A bit more than two months: that’s all you have left before setting off on the first stage of the 32nd MARATHON DES SABLES. Obviously, you’ve already thought of everything: your bag, your food, your equipment… and you train every day, or almost. Well done!
But… have you thought about your feet? They are going to be your two most loyal companions during MDS, and the most in demand. Heat, sand, perspiration, confinement, hygiene problems, and 250 km to cover: in other words, you’ll be giving those plates of meat a hard time. Given that blisters are the main reason for dropping out of MDS, it’s clearly worth leaving nothing to chance.
“About half of the runners come to get treatment for foot problems” - Frédéric Compagnon, MDS Medical Director
• The heat and physical effort are going to make your feet swell.
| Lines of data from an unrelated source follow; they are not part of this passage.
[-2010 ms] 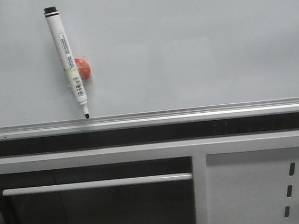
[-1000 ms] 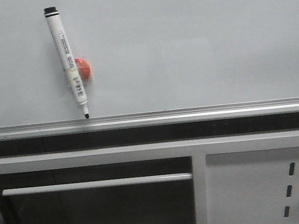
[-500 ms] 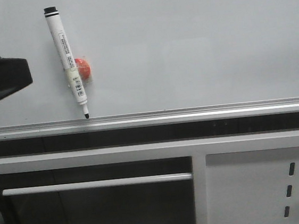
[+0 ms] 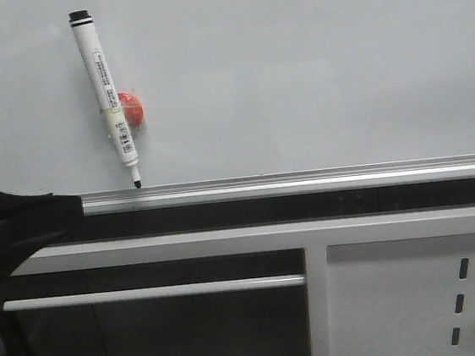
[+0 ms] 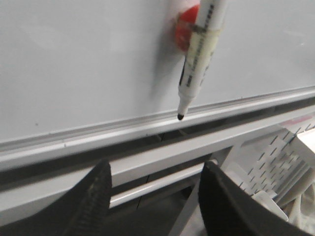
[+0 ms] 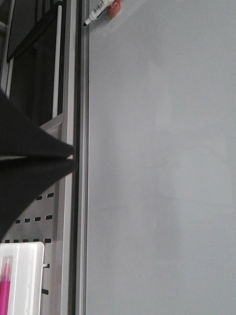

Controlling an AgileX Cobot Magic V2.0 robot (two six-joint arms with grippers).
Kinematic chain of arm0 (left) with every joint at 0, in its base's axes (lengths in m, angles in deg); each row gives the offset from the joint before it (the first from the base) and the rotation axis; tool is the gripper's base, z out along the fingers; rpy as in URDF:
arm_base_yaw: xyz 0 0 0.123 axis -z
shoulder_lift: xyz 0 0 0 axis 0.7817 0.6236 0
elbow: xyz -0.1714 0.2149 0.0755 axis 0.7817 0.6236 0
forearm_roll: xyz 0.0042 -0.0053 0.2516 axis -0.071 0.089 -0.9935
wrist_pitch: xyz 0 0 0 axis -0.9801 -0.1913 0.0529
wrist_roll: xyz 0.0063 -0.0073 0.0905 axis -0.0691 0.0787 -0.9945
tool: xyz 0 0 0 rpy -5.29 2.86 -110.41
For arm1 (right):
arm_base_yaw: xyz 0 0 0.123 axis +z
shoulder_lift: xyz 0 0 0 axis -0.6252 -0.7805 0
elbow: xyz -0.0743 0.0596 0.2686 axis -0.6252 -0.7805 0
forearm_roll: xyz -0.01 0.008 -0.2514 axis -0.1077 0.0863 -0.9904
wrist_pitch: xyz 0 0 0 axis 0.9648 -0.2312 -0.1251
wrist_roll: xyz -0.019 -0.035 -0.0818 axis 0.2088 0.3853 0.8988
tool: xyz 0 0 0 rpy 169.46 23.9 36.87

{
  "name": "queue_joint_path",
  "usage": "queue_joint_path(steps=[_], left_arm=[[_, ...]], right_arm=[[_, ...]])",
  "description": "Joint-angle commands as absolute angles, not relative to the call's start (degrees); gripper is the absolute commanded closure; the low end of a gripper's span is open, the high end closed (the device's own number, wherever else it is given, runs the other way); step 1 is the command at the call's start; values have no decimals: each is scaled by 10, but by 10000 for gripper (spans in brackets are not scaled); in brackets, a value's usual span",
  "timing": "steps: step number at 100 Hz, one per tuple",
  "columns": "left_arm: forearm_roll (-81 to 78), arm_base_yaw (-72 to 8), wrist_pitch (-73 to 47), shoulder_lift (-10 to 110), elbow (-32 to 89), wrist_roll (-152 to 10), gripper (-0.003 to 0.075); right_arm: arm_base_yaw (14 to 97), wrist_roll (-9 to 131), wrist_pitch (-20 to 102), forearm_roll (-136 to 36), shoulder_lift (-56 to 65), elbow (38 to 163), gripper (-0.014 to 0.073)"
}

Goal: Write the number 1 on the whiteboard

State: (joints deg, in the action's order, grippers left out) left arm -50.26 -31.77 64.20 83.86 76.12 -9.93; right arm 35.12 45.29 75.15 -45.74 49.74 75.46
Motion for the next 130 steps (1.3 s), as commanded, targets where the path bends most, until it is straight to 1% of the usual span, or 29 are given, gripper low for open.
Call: queue_joint_path(steps=[1, 29, 45, 65, 120, 125, 130], left_arm=[[-492, -312, 776, 827, 738, -101, 363], [-477, -282, 776, 845, 692, -105, 363], [-474, -266, 776, 869, 683, -105, 363], [-451, -250, 776, 869, 668, -105, 363], [-448, -250, 776, 890, 626, -105, 363], [-448, -250, 776, 892, 625, -105, 367], [-448, -250, 776, 893, 623, -105, 400]], right_arm=[[351, 458, 710, -448, 484, 773, 669], [351, 458, 708, -448, 484, 773, 669], [351, 458, 708, -448, 484, 773, 669], [351, 458, 708, -448, 484, 773, 669], [351, 458, 705, -448, 484, 773, 669], [351, 458, 705, -448, 484, 773, 669], [351, 458, 705, -448, 484, 773, 669]])
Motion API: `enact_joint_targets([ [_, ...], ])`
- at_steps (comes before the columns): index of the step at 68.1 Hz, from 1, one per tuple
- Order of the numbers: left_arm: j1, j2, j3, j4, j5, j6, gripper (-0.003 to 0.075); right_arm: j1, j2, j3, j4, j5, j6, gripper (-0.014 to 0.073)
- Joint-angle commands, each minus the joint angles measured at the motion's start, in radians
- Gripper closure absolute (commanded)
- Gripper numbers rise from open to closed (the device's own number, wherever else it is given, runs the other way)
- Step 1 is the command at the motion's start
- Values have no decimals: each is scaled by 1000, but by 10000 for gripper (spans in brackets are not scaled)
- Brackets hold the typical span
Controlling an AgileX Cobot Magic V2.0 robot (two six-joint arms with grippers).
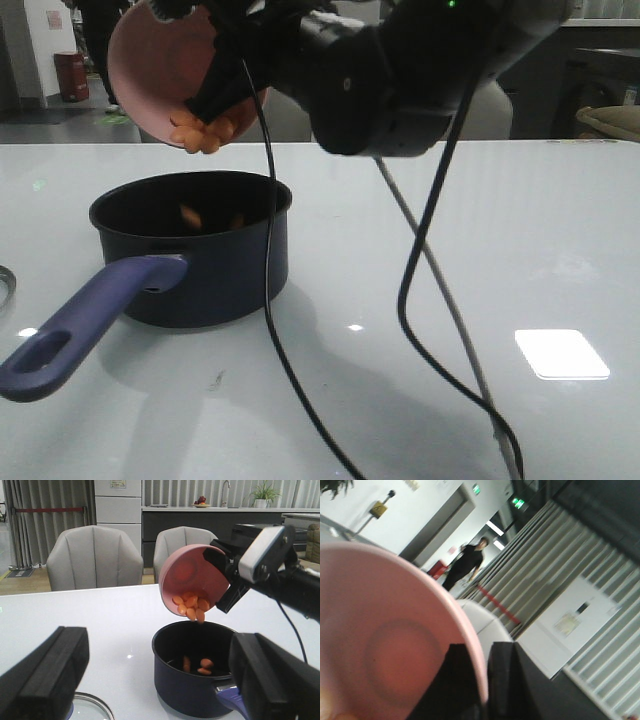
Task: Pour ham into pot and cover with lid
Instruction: 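Tilt the pink bowl with the right gripper to pour sausage slices into the saucepan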
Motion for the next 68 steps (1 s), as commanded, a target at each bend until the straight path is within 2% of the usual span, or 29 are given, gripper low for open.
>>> enact_joint_targets([
  [1,-9,10,-29,-11,-85,-4,103,4,-36,-2,-62,-224,-57,464],
  [31,-9,10,-29,-11,-85,-4,103,4,-26,21,-87,-224,-61,464],
  [36,-9,10,-29,-11,-85,-4,103,4,-26,21,-82,-223,-14,464],
  [41,-9,10,-29,-11,-85,-4,103,4,-32,21,-61,-216,90,463],
  [47,-9,10,-29,-11,-85,-4,103,4,-60,21,-37,-132,303,463],
  [54,-9,10,-29,-11,-85,-4,103,4,-123,21,-40,61,484,463],
  [59,-9,10,-29,-11,-85,-4,103,4,-167,21,-39,199,540,463],
  [68,-9,10,-29,-11,-85,-4,103,3,-242,21,-5,431,546,463],
])
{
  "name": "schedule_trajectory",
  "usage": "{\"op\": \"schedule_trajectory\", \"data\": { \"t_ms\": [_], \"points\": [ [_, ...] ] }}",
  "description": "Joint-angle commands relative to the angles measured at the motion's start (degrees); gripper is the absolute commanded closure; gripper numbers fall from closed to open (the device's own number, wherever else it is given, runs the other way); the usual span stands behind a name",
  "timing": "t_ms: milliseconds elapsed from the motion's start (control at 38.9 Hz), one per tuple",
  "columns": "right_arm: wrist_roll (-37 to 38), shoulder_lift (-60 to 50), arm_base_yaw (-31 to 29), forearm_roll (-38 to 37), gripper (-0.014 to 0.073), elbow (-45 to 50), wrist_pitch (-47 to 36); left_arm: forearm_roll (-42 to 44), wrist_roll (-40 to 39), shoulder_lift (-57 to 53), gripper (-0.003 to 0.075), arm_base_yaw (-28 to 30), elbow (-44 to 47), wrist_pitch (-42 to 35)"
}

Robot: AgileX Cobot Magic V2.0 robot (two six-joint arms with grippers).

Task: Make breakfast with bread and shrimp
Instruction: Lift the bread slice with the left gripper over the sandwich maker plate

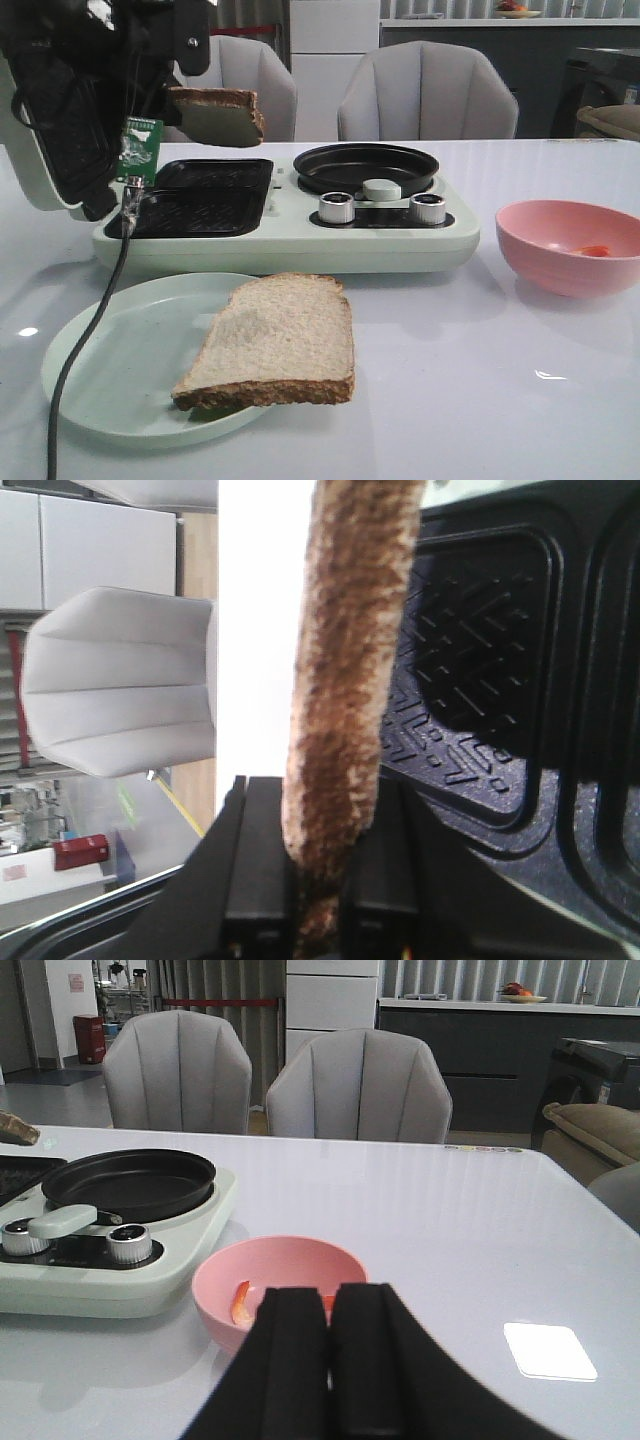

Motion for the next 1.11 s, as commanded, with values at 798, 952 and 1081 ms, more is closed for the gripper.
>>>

Buy shoes at least one size bigger than usual, or even two sizes;
• Set off with shoes you’ve already worn in, definitely not brand-new ones;
• Train several times, on quite long distances at a slow pace, with all of your equipment to make sure that your shoes are suitable;
• Do not change shoe type just before the race, because that kind of change takes time;
• Do not choose “complicated” shoes, because gadgets tend to deteriorate in the desert;
• Do not take “watertight” shoes, what you want is the breathable type;
• Adjust your equipment (cushioning, souls, etc.) to correspond to your stride.
Wear thin, water-repellent socks and never put them on when damp. Take at least one spare pair, and wash them every other day.
Designed to stop sand getting into your shoes, gaiters are a must if you don’t want to stop every two minutes (no kidding) to empty your shoes. Different types are available (to stick on, sew on or simply put around the shoe); the most efficient ones are those that join onto your shoes. Don’t buy them at the last minute and then put them on, you might need to make a visit to the shoe repairer for adjustments.
Efficient foot preparation needs to start about two months before the race: which is right about now! This is the routine that the DOCTROTTERs recommend.
Apply tannic acid solution to the whole foot (avoiding any cuts) every day. Different preparations:
Pharmaceutical: 60% alcohol (115 g) + camphor (8 g) + phormol (5 g).
Personal: aqueous citric acid solution (lemon juice), henna, etc.
Commercial: Tano, Randopatt, etc.
Add a daily application of anti-chafing cream: NOK (Akileine), anti-chafing range (Pedirelax), etc.
Carefully cut your nails with rounded edges, if necessary go and see a podiatrist.
Well-prepared feet and the right equipment aren’t everything: you need to take care of them throughout the race.
After each stage, clean your feet. A few centilitres of water on a small cloth is all you need. Make sure you remove all of the sand from the skin folds. Don’t, however, soak your feet, which would make your skin more fragile and increase maceration.
After cleaning, dry your feet with your toes spread out in the sun (if it’s still up when you finish) and wind (always present!). Also dry your socks and shoes. Don’t walk barefoot, it’s better to wear your old dry socks or your ultra-light flip-flops.
You can use a moisturising cream to regenerate your feet every evening. You can also (and especially) use an anti-chafing cream before setting off on each stage. On the longest stages, you can stop to apply more cream. Don’t wait for the rubbing first!
“Our preparation tips put chance on your side, but they don’t guarantee perfect feet on the finish line” - Steven Legrand, podiatrist on MDS
Unfortunately, there is no miracle solution to avoid blisters, and even if you scrupulously follow the above protocol, you might get one or two. But don’t panic, if a blister appears:
• Do not wait! Untreated blisters and chafing won’t get better on their own.
• If you know how to treat them, do it, if not go and visit First Aid or the Doc Trotters.
• No single treatment works for all blisters, it depends on how serious it is, where it is, and the state of your skin.
• Do not use Compeed to prevent blisters.
To wrap up, a little reminder that can be useful: blisters are always the consequence of several factors:
• The intrinsic “quality” of your skin.
• How you prepared your feet (or didn’t).
• Personal biological factors (nutrition, metabolism, skin hydration, etc.).
• Your physical preparation (number of kilometres, terrain, etc.).
• The difficulty of the race (terrain, gradient, etc.).
• Your equipment (shoes, gaiters, bag weight, etc.).
• Weather conditions (heat, humidity).
All that remains is to limit the impact of factors that you can influence: they all feed into the success of your MDS.